このMissionのもと、2030年のあるべき姿をサステナビリティビジョン(長期ビジョン)として定め、多様な技術や人材能力の結集・融合により、メディカル・モビリティ・環境に関わるグローバルな社会課題の解決に貢献することで、社会・経済価値の創出を目指しています。また、サステナビリティビジョンを起点にバックキャストして、2024年から2026年までの3年間で目指すべき中期計画とそこに至るための戦略を第8次中期経営計画として定め、運用しています。安定的な成長と資本効率性の向上を志向し、これまでに構築した事業ポートフォリオの強化を通じて、利益率の向上と安定化を実現します。
当期のグローバル経済情勢は、景気持ち直しの動きとなりました。アメリカでは、個人消費などが底堅く推移し、景気が拡大しました。ヨーロッパでは、外需の低迷などにより生産活動が停滞し、景気は足踏みの動きとなりました。中国では、不動産不況などを背景に景気の弱さが継続しました。わが国の経済については、設備投資などが堅調に推移し、景気回復が緩やかに進みました。
このような状況の下、当期の業績については、産業資材事業の加飾分野の需要が底堅く推移し、同事業のサステナブル資材、ディバイス事業のタブレットおよび業務用端末(物流関連)向けなどの需要が前期の低迷から回復しました。メディカルテクノロジー事業においては、需要が堅調に推移するとともに、企業買収による業績貢献が始まりました。
これらの結果、当期における連結業績は、売上高は1,955億98百万円(前期比16.6%増)、利益面では営業利益は54億86百万円(前期は38億17百万円の営業損失)、親会社の所有者に帰属する当期利益は38億62百万円(前期は29億88百万円の親会社の所有者に帰属する当期損失)となりました。
セグメントの業績を示すと、次のとおりです。
産業資材
産業資材事業は、さまざまな素材の表面に付加価値を与える独自技術を有するセグメントです。プラスチックの成形と同時に加飾や機能の付与を行うIMD、IMLおよびIMEは、グローバル市場でモビリティ、家電製品などに広く採用されています。また、金属光沢と印刷適性を兼ね備えた蒸着紙は、飲料品や食品向けのサステナブル資材としてグローバルベースで業界トップのマーケットシェアを有しています。
当期においては、加飾分野のモビリティ向けおよび家電向けの需要は底堅く推移し、サステナブル資材分野の蒸着紙の製品需要は前期の低迷から着実に回復しました。これら需要動向に加え、為替変動の影響などにより、売上高は前期比で増加しました。売上高の増加に加え、生産性および効率性の改善などにより、営業利益は前期比で増加しました。
その結果、当期の連結売上高は740億90百万円(前期比7.7%増)となり、セグメント利益(営業利益)は49億円(前期比5,131.3%増)となりました。
ディバイス
ディバイス事業は、精密で機能性を追求した部品・モジュール製品を提供するセグメントです。主力製品であるフィルムタッチセンサーはグローバル市場でタブレット、業務用端末(物流関連)、モビリティ、ゲーム機などに幅広く採用されています。このほか、気体の状態を検知するガスセンサーなどを提供しています。

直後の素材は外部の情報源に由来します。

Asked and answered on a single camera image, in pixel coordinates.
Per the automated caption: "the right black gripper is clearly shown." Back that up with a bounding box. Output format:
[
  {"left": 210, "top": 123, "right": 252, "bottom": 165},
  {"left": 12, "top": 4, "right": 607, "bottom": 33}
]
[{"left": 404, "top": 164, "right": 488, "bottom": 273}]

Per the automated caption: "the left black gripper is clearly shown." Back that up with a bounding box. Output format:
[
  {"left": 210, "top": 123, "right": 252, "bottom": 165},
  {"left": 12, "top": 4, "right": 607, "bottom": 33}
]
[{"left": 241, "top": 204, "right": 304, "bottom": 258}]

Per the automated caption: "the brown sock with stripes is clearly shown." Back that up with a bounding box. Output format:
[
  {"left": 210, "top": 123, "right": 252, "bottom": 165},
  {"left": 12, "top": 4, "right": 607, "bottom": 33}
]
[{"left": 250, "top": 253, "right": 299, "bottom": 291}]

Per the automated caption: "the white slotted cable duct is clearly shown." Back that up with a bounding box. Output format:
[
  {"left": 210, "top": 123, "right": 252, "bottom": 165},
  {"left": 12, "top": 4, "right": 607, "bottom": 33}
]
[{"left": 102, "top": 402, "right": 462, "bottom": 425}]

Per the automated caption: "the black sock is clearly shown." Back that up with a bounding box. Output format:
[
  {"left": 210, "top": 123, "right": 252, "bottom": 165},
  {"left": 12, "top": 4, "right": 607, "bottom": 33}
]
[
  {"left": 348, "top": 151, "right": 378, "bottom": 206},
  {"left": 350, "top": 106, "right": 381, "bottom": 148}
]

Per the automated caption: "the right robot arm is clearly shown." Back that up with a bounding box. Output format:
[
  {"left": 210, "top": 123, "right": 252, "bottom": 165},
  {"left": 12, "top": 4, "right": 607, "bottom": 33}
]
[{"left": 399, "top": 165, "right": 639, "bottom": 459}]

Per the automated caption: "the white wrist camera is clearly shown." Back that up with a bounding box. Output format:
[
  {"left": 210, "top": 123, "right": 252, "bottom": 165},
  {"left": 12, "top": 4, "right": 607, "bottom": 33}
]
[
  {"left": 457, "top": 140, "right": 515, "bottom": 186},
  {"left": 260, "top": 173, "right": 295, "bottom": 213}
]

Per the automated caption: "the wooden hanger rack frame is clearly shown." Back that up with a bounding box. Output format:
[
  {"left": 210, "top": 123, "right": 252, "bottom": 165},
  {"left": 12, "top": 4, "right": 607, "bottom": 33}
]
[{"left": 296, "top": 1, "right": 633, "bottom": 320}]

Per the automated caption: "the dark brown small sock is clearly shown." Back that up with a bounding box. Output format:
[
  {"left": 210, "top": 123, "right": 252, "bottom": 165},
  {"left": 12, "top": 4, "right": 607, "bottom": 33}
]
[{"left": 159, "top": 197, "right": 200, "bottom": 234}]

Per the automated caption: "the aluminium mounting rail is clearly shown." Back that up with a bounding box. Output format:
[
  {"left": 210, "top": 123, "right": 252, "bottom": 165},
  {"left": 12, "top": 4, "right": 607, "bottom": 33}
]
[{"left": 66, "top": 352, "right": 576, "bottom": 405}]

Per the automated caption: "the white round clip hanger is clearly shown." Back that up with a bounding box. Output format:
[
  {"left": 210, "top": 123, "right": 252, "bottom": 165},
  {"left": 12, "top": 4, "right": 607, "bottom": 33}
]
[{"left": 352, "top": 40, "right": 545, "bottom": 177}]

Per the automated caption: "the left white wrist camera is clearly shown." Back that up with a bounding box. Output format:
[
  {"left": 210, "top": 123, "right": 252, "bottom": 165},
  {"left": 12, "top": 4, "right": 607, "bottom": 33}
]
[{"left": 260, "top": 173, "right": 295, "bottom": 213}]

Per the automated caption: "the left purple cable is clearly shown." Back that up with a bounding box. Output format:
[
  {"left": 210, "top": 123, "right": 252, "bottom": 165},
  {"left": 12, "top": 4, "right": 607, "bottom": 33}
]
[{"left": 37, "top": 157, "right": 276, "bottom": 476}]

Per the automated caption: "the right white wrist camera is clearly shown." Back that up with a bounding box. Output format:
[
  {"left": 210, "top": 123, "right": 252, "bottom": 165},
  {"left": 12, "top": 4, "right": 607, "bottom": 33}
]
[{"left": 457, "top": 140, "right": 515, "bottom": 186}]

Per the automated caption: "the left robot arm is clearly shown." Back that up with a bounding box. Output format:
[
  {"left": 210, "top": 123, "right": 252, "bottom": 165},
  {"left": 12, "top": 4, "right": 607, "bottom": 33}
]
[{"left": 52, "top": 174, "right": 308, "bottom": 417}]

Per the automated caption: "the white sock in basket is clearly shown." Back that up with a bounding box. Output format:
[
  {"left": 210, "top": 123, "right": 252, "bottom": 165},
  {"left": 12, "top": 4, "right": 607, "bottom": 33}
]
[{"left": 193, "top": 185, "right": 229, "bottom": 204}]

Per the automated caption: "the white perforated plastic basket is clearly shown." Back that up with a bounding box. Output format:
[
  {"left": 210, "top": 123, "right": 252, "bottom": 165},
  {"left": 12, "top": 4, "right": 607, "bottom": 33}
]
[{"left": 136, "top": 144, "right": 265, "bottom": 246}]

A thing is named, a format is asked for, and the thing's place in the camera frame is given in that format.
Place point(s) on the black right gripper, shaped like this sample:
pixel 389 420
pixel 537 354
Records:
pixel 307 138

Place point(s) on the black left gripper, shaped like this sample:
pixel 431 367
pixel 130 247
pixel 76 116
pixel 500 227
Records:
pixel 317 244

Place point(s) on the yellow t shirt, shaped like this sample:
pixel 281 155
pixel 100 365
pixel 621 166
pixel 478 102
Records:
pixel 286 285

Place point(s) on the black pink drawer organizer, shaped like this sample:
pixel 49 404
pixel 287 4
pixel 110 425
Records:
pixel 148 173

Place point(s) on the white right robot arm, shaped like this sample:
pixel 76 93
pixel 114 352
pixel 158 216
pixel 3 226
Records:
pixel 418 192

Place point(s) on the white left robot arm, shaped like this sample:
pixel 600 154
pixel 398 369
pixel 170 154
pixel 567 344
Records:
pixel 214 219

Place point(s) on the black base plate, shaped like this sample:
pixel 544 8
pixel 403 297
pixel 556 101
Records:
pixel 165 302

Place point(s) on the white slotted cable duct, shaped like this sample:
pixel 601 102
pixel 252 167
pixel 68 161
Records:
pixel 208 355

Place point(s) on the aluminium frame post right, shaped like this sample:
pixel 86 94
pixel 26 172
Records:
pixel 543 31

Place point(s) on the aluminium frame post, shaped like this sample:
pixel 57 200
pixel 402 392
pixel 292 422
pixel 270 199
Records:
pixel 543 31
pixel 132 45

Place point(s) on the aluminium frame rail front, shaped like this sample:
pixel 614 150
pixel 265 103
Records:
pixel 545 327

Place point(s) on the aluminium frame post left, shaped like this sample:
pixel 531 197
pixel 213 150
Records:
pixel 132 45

当期においては、前期に低迷したタブレット向けおよび業務用端末向けの需要が回復しました。これらの需要動向に伴い、売上高は前期比で増加し、営業利益は黒字に転じました。
その結果、当期の連結売上高は675億42百万円(前期比23.1%増)となり、セグメント利益(営業利益)は17億98百万円(前期は15億80百万円のセグメント損失(営業損失))となりました。
メディカルテクノロジー
メディカルテクノロジー事業は、医療機器やその関連市場において高品質で付加価値の高い製品を提供し、人々の健康で豊かな生活に貢献することを目指すセグメントです。幅広い診療領域で使われる低侵襲医療用の手術機器や医療用ウェアラブルセンサーなどの製品を手がけており、現在は欧米中心に大手医療機器メーカー向けの開発製造受託(CDMO)を展開するとともに、医療機関向けに自社ブランド品を製造・販売しています。
当期においては、主力の医療機器CDMOの堅調な需要や企業買収による業績貢献に加え、為替変動の影響などにより、売上高および営業利益は前期比で増加しました。
その結果、当期の連結売上高は456億22百万円(前期比26.7%増)となり、セグメント利益(営業利益)は23億88百万円(前期比60.0%増)となりました。
当連結会計年度末における総資産は2,507億80百万円となり、前連結会計年度末(2023年12月期末)に比べ329億26百万円増加しました。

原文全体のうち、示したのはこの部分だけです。